He’s threatened to do this silly thing before and held back. So when I read widespread media reports that Tom Steyer had changed his mind and would leap with his checkbook into a 2020 Democratic presidential field that’s so thick with candidates that he’ll have to buy a spot to land, I hoped it was a head fake or even a joke. But, no, it’s official:
My colleague Eric Levitz has already compiled all the reasons Steyer ’20 is a bad idea, in part because of the many great things the billionaire could be doing with the same money to advance the policies he favors instead of his own ambitions. What jumps out in the announcement video is the incongruity of the hedge-fund moneybags buying his way into a campaign dominated by politicians attacking moneyed interests, in order to make sure somebody attacks moneyed interests. It must be aimed at the lowest of low-information voters who have missed the entire drift of Democratic politics in the Trump era.
Perhaps there is a constituency of people longing for someone like Tom Steyer to run for president, but even he doesn’t have the money to find and motivate them. In the places where his candidacy will need to show some life, like Iowa and New Hampshire, voters have actually heard of Elizabeth Warren and Bernie Sanders and others with a far deeper and more credible record of combating corporate power. These voters are also hearing similar themes from the rest of the Democratic field, including quite a few candidates who know their way around government and don’t propose a lefty version of Trump’s Rich Unbought Outsider shtick. Steyer himself recognized this in January when he decided against a 2020 run, according to the New York Times:
His announcement in Iowa that he would not run comes days after the first major Democratic candidate to join the race, Senator Elizabeth Warren of Massachusetts, denounced self-funding candidates on a swing through the leadoff caucus state.
An adviser to Mr. Steyer, who requested anonymity to discuss private conversations with him, said that he had been unruffled by Ms. Warren’s attacks on billionaire candidates. But, the adviser said, Mr. Steyer was impressed by Ms. Warren’s rollout as a candidate and suggested that her announcement video channeled the very themes he had been planning to campaign on.
It’s telling that Warren has also led a stampede of 2020 candidates into support for Steyer’s most recent Great Cause, the impeachment of Donald Trump. It’s another topic about which the new candidate will have nothing original to contribute.
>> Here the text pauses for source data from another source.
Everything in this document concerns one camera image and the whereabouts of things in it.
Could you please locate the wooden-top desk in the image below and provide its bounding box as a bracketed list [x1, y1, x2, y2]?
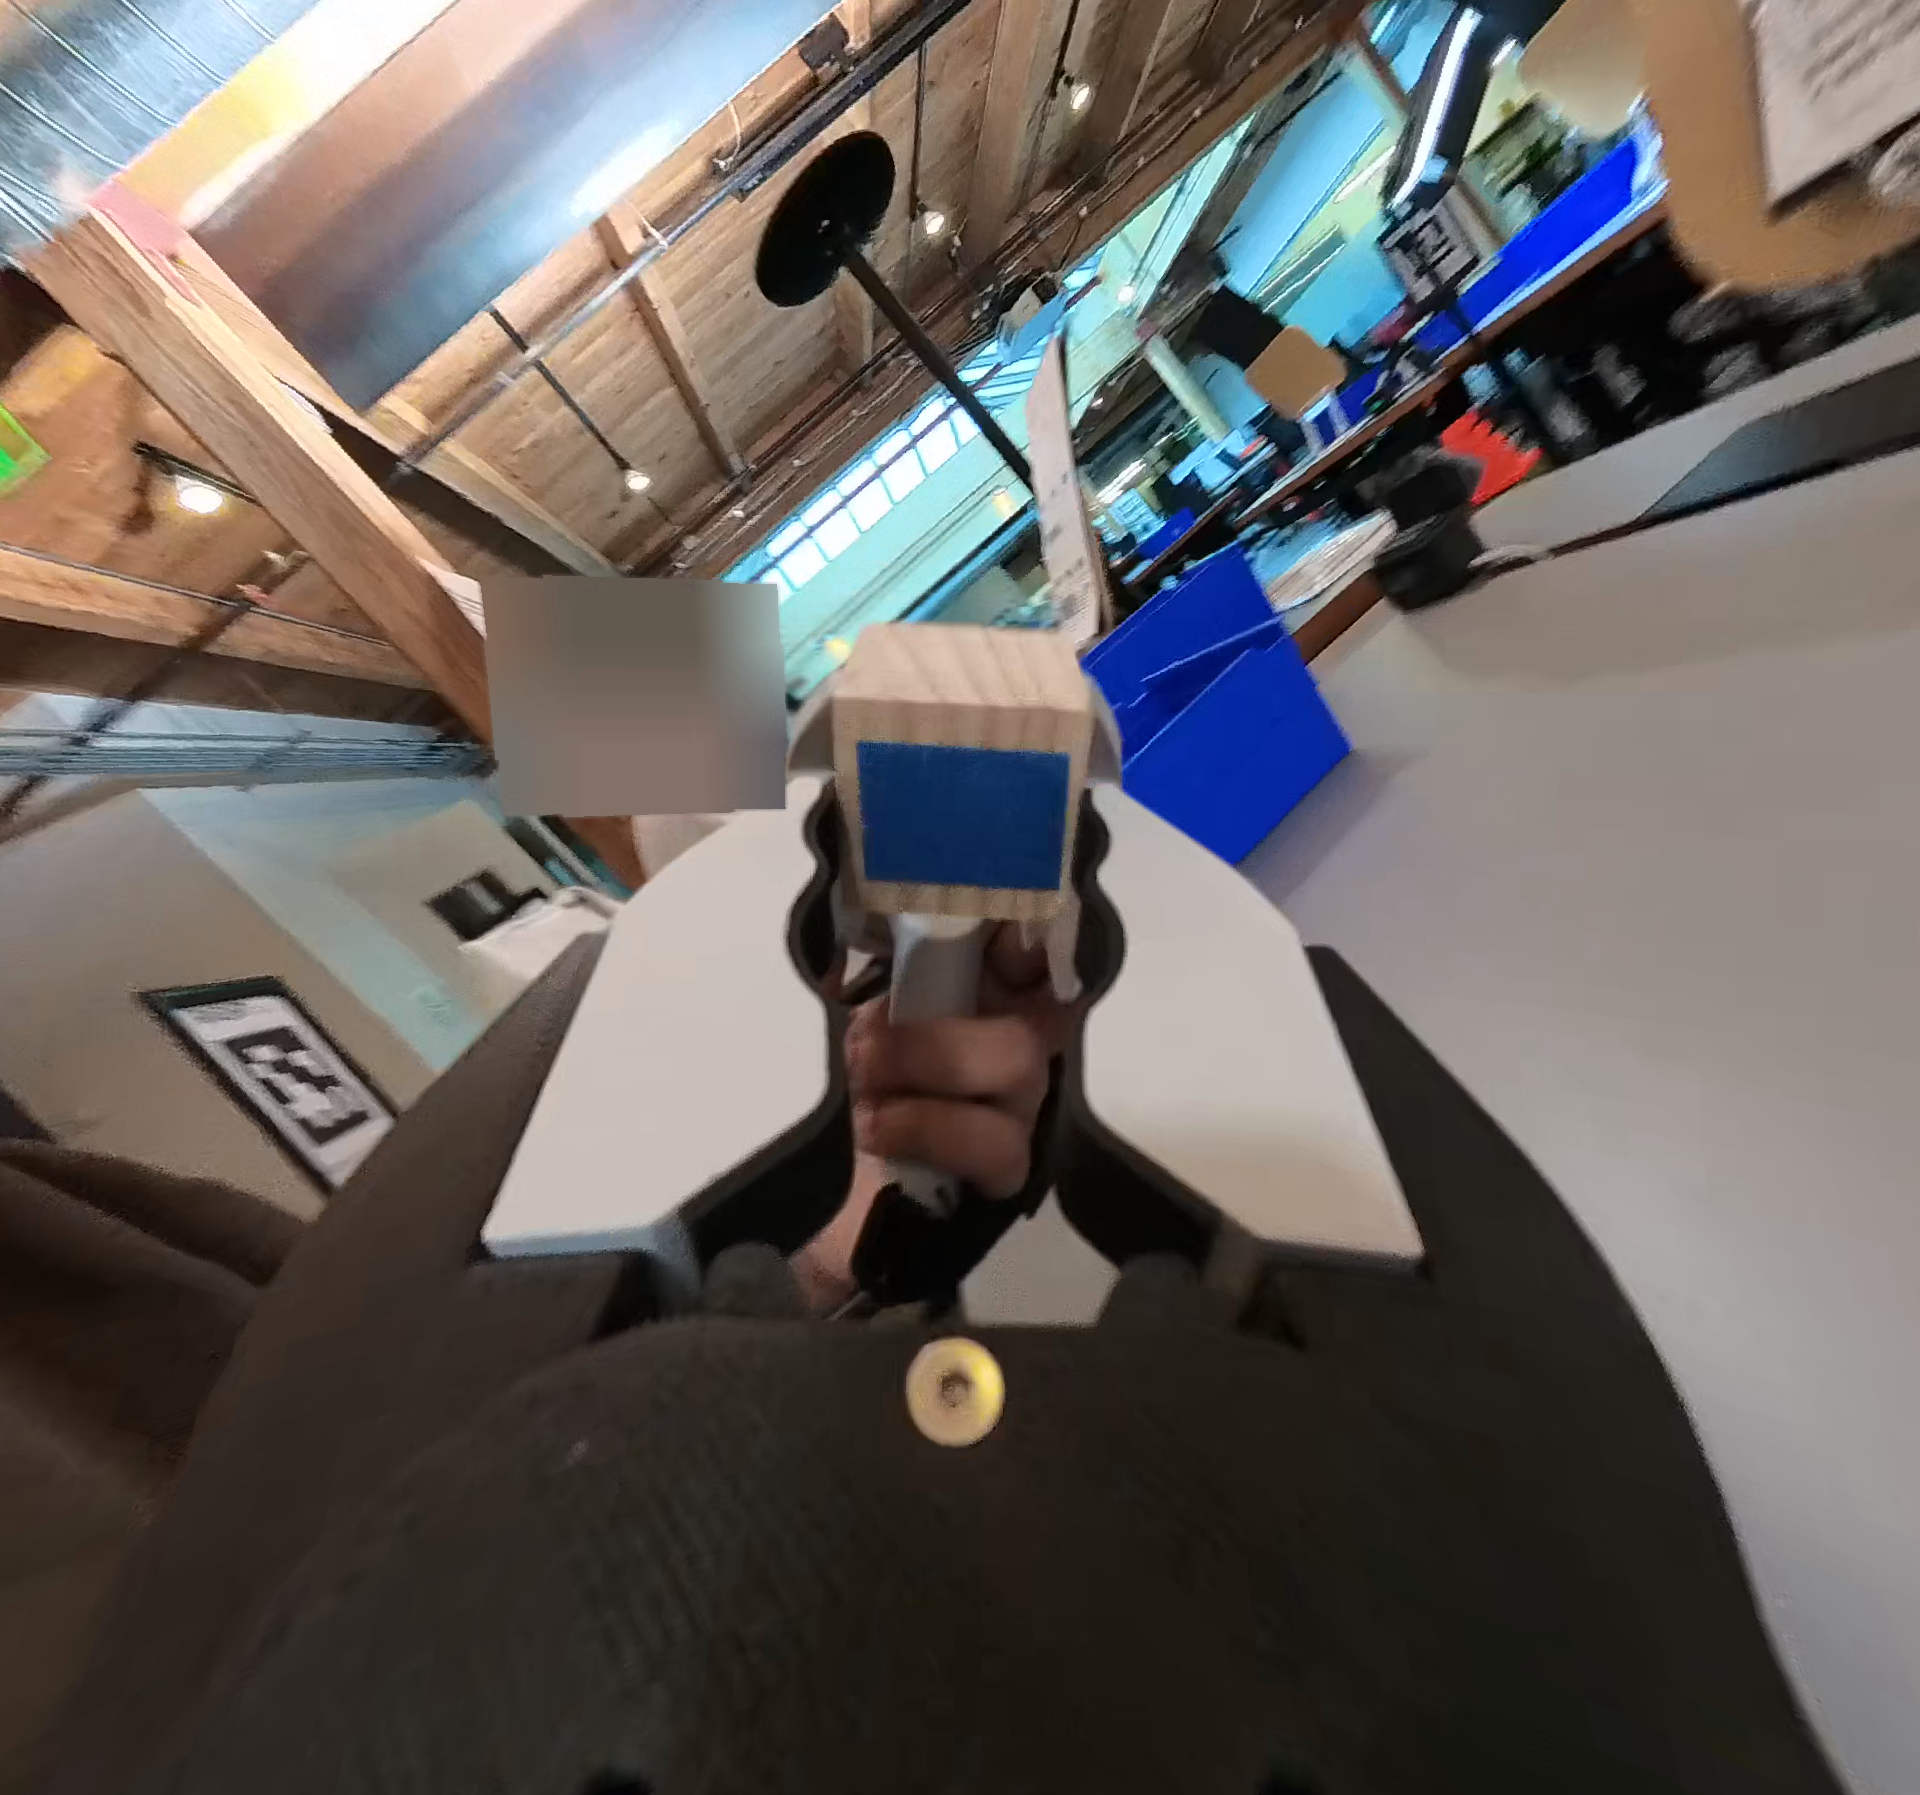
[1231, 197, 1675, 582]

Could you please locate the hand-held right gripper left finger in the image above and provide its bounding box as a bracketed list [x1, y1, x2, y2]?
[479, 774, 860, 1279]

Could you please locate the silver ventilation duct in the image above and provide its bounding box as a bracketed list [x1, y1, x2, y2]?
[0, 0, 496, 268]

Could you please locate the grey desk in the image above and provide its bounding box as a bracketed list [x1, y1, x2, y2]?
[1117, 323, 1920, 1729]

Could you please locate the blue-taped wooden cube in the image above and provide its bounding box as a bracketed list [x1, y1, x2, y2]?
[828, 620, 1089, 926]

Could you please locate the black pole with round disc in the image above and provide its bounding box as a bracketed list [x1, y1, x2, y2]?
[754, 130, 1051, 492]

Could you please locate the metal cable tray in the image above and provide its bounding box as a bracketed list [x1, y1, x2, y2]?
[0, 729, 496, 791]

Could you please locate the framed tag sign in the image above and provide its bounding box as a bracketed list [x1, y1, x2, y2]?
[142, 976, 398, 1197]
[1387, 197, 1480, 303]

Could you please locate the laminated instruction board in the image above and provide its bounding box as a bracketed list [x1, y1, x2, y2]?
[1597, 0, 1920, 297]

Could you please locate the small blue bin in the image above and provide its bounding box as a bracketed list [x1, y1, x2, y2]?
[1477, 136, 1666, 311]

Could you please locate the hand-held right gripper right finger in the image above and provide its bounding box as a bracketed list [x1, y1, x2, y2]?
[1050, 781, 1424, 1293]

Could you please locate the person's left hand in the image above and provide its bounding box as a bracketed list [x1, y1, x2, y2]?
[848, 939, 1056, 1187]

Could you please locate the blue plastic bin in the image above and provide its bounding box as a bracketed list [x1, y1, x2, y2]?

Perhaps after running around the country for a while, Steyer will reconsider his reconsideration, and back one of those other candidates, or simply back the party he is offering to lead. At this point, I see no path to the nomination for him that makes any more sense than his claim to be uniquely equipped for the presidency. The only thing Tom Steyer has that Eric Swalwell, the Californian who withdrew from the 2020 race yesterday, does not have is deep pockets. It’s an odd qualification for a candidate so focused on ridding politics of the influence of those with deep pockets. Yes, at a time when Jeffrey Epstein (whose image briefly appears in Steyer’s video) is dominating the news, it’s refreshing to see rich people interested in doing something truly public-spirited with their money. But when the public benefit comes with the condition of making the donor the most powerful figure on the planet, it’s a very different spirit at work, and it’s one we’ve seen enough of in the last 30 months.